26 Februari Filter Busa Keramik untuk Pengecoran Logam
Filter Busa Keramik untuk Pengecoran Logam dapat secara efektif menghilangkan atau mengurangi inklusi dalam proses peleburan dan pengecoran paduan aluminium, meningkatkan kemurnian logam cair, serta membuat permukaan coran logam cair menjadi halus, berstruktur seragam, memiliki kekuatan yang lebih tinggi, dan mengurangi jumlah produk cacat, sekaligus mengurangi lebih lanjut kerugian akibat pemrosesan mesin serta meningkatkan produktivitas tenaga kerja.
Dengan memiliki dua permukaan ujung dan satu permukaan tepi luar serta pemisahan dinding pemisah, terbentuklah suatu benda berpori yang memiliki sejumlah jalur aliran utama bagi fluida yang telah dimurnikan, yang mengalir dari satu permukaan ujung ke permukaan ujung lainnya.
Filter Busa Keramik untuk Pengecoran Logam menyaring terak padat seperti oksida logam yang terkandung dalam logam cair, sehingga meningkatkan kualitas dan hasil produksi paduan aluminium. Oleh karena itu, penggunaan Filter Keramik Berbusa mendorong kemajuan teknologi di industri pengecoran.
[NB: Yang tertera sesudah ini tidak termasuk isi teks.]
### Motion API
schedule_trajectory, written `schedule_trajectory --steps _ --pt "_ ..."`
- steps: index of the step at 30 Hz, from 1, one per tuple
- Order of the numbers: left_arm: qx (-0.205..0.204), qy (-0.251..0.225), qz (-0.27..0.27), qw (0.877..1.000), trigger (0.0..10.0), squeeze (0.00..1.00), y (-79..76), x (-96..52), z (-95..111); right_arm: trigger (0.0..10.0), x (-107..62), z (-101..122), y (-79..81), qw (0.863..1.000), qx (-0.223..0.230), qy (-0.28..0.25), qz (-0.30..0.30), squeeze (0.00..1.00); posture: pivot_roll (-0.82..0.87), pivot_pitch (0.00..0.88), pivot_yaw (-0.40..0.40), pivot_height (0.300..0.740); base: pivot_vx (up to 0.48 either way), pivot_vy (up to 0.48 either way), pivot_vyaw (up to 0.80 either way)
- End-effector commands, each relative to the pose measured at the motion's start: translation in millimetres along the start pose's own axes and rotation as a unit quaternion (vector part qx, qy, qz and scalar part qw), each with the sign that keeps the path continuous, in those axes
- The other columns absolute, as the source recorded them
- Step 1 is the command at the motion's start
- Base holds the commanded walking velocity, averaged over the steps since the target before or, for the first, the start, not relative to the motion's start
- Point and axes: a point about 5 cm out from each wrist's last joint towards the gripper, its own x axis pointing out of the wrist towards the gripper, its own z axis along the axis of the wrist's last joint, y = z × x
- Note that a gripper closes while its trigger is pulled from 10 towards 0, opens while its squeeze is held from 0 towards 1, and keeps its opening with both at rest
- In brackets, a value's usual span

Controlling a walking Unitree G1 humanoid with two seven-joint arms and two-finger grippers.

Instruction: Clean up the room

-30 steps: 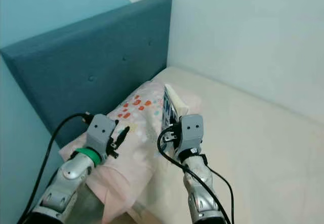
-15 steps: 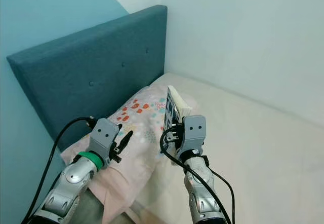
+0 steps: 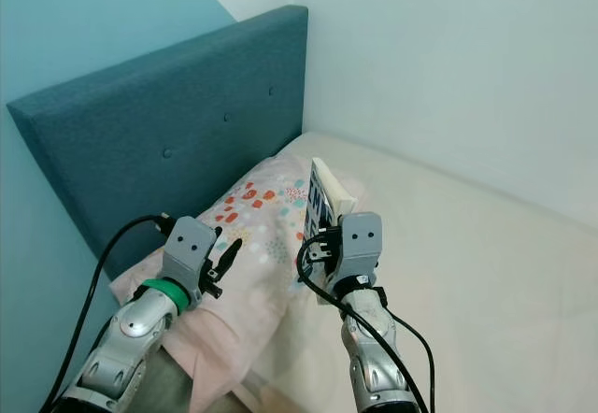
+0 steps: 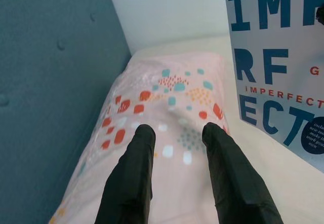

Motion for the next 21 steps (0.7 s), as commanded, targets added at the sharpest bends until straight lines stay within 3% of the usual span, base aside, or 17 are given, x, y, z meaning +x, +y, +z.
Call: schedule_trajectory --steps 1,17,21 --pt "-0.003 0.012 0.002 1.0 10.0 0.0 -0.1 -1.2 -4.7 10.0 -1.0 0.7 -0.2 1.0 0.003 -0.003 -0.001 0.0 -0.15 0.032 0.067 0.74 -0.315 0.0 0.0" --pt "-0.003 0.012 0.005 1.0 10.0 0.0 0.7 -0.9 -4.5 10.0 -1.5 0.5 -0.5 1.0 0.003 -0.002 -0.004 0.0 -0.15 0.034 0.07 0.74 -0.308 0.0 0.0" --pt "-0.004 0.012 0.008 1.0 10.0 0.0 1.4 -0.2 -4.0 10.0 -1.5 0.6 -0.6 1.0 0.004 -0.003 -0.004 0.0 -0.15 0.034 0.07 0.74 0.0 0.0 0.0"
Cacat utama pada ingot kawat aluminium adalah
1. Retak
Penyebabnya adalah suhu aluminium cair terlalu tinggi, kecepatannya terlalu cepat, dan tegangan sisa pun meningkat; kadar silikon dalam aluminium cair lebih besar dari 0,8%, sehingga terbentuk campuran aluminium dan silikon yang sama, dan kemudian dihasilkan sejumlah silikon bebas, yang meningkatkan retak termal pada logam: Atau air pendingin yang tidak mencukupi. Apabila permukaan cetakan kasar atau tidak menggunakan pelumas, permukaan dan sudut-sudut ingot juga akan retak.
2. Inklusi terak
Inklusi terak pada permukaan ingot kawat aluminium disebabkan oleh fluktuasi aluminium cair, pecahnya lapisan oksida pada permukaan aluminium cair, serta masuknya endapan terak dari permukaan ke bagian samping ingot.
Terkadang, oli pelumas juga bisa membawa sedikit endapan.
Inklusi terak internal disebabkan oleh suhu aluminium cair yang rendah, viskositas yang tinggi, ketidakmampuan terak untuk mengapung tepat waktu, atau perubahan ketinggian aluminium cair yang sering terjadi selama proses pengecoran.
3. Kompartemen pendingin
Pembentukan penghalang dingin terutama disebabkan oleh fluktuasi yang berlebihan pada tingkat aluminium cair di dalam cetakan, suhu pengecoran yang rendah, kecepatan pengecoran ingot yang terlalu lambat, atau getaran dan jatuhnya bahan cor yang tidak merata pada mesin pengecoran.
4. Stoma
Por-pori yang dimaksud di sini adalah pori-pori kecil dengan diameter kurang dari 1 mm.
Penyebabnya adalah suhu pengecoran terlalu tinggi dan proses kondensasi berlangsung terlalu cepat, sehingga gas yang terkandung dalam cairan aluminium tidak dapat keluar tepat waktu; dan setelah mengeras, gelembung-gelembung kecil tersebut terkumpul dan tertinggal di dalam ingot sehingga membentuk pori-pori.
5. Permukaan yang kasar
Karena dinding bagian dalam kristalisator tidak halus, efek pelumasan menjadi kurang baik, dan pada kasus yang parah, terbentuk endapan aluminium pada permukaan kristal. Atau karena perbandingan besi terhadap silikon terlalu tinggi, sehingga terjadi fenomena segregasi akibat pendinginan yang tidak merata.
6. Kebocoran aluminium dan analisis ulang.
Penyebab utamanya adalah masalah fungsi, dan jika kondisinya parah, hal ini juga dapat menyebabkan munculnya nodul.